Red means clipping which isn't desirable if it happens a lot or you want to go louder.

Suggest changing the operating level switches on the BFD to +4dBu. That will enable it to handle higher levels without clipping.


----------



## PoorSignal (Jul 23, 2009)

I think the +5 filter is doing it to the output
I have the button pressed in I think that's the home setting as recommended.
I will decrease my input level and raise the output knob on the sub then use - negative filters in stead?


----------



## bjs (Jun 12, 2008)

Yes, your filters are putting you over the top on the levels.

Since you have a gain knob on the sub then raising it and lowering the input level would work too. Shouldn't be a need to change the filters if they are only around 5dB etc.


----------



## PoorSignal (Jul 23, 2009)

I lowered the input by half dB and then re-equalized from scratch, this time I raised the volume of the sub knob from 11'o clock to 1-2 o clock to reach the top of the curve (about 81ish db). That way no need to use +5 filters and no surprises. I just use filters to bring down the curve, took 1 less filter too this time.

I noticed it doesn't take much to go between the yellow and red LEDs, it is about 1 DB or so. The BFD has seem to a bit of narrow operating range!? Does anyone know much beyond red before it clips?

If I turn the receiver trim way down I would need to turn way up on the sub amp, it's a no win.

so the 4db setting doesn't change the volume at all, it's just internal operating level? Why does the guide not recommend this setting?


----------



## Wayne A. Pflughaupt (Apr 13, 2006)

> Does anyone know much beyond red before it clips?


According to brucek’s bench test review, once the meter hits red the BFD clips with only 1/10 v additional signal in the 10 dBV setting. IOW, headroom above the clip LED is little to none. IMO, it’s better to leave some headroom in the signal input, maxing out at the top green LED, if that.




> If I turn the receiver trim way down I would need to turn way up on the sub amp, it's a no win.


Not sure why you would feel that way? As long as you can ultimately achieve the in-room sub levels you need, there’s no harm in reducing the signal downstream and turning up the sub gain.




> so the +4db setting doesn't change the volume at all, it's just internal operating level? Why does the guide not recommend this setting?
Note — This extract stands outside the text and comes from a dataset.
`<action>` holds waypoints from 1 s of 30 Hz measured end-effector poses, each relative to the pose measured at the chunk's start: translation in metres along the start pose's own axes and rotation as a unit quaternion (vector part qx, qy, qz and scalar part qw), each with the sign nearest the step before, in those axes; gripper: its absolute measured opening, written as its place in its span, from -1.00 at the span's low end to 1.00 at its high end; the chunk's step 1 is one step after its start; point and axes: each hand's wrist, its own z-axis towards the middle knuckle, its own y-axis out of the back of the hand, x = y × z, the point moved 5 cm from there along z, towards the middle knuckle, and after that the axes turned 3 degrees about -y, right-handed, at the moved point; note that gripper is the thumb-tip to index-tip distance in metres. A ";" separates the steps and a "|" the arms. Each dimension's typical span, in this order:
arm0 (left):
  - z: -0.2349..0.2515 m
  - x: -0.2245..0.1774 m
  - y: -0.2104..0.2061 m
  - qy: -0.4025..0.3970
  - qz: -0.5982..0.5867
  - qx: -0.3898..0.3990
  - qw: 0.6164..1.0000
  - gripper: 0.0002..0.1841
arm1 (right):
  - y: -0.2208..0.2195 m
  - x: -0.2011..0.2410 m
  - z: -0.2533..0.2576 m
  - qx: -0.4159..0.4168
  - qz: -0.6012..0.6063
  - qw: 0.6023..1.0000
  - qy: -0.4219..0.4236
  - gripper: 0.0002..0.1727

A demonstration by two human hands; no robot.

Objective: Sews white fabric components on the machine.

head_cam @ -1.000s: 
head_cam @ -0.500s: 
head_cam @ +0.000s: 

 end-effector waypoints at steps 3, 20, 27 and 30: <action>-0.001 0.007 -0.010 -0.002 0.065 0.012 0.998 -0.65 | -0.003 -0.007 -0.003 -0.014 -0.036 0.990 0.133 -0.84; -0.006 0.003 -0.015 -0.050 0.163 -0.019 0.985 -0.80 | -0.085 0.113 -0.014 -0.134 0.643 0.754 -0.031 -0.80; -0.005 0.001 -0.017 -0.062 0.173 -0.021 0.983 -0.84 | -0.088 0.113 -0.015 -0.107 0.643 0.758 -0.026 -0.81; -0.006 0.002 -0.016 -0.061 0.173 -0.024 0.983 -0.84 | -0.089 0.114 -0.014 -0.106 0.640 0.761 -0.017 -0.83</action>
Because the 4 dBu setting increases the BFD’s noise levels dramatically. That’s not a big deal with subs, fortunately. Most home equipment doesn’t have enough output for the +4 dBu setting, which is about 20 dB higher than what home gear typically puts out. So, the -10 dBV setting is typically the most appropriate for home equipment.

Regards,
Wayne


----------



## Nuance (Nov 2, 2008)

PoorSignal said:


> Hi, I went to bypass mode (flashing in/out button) and checked the levels before EQing. The Level bar was satisfactory only hit yellow mostly. But after EQ, sometimes the louder bass section in movies will hit the red region and I didn't even go loudest yet.
> 
> Is this bad, If I went to bypass mode again the bar is reading lower
> 
> For EQ filters I have a 4db gain at 22 hz and 5 db gain in 29 hz. is the only gain I have there


You _are_ turning up your receiver to the loudest you'll ever listen (for me its 0.0), then setting the input level, right? If you're just setting it at a low volume then yes, you'll clip all the time.


----------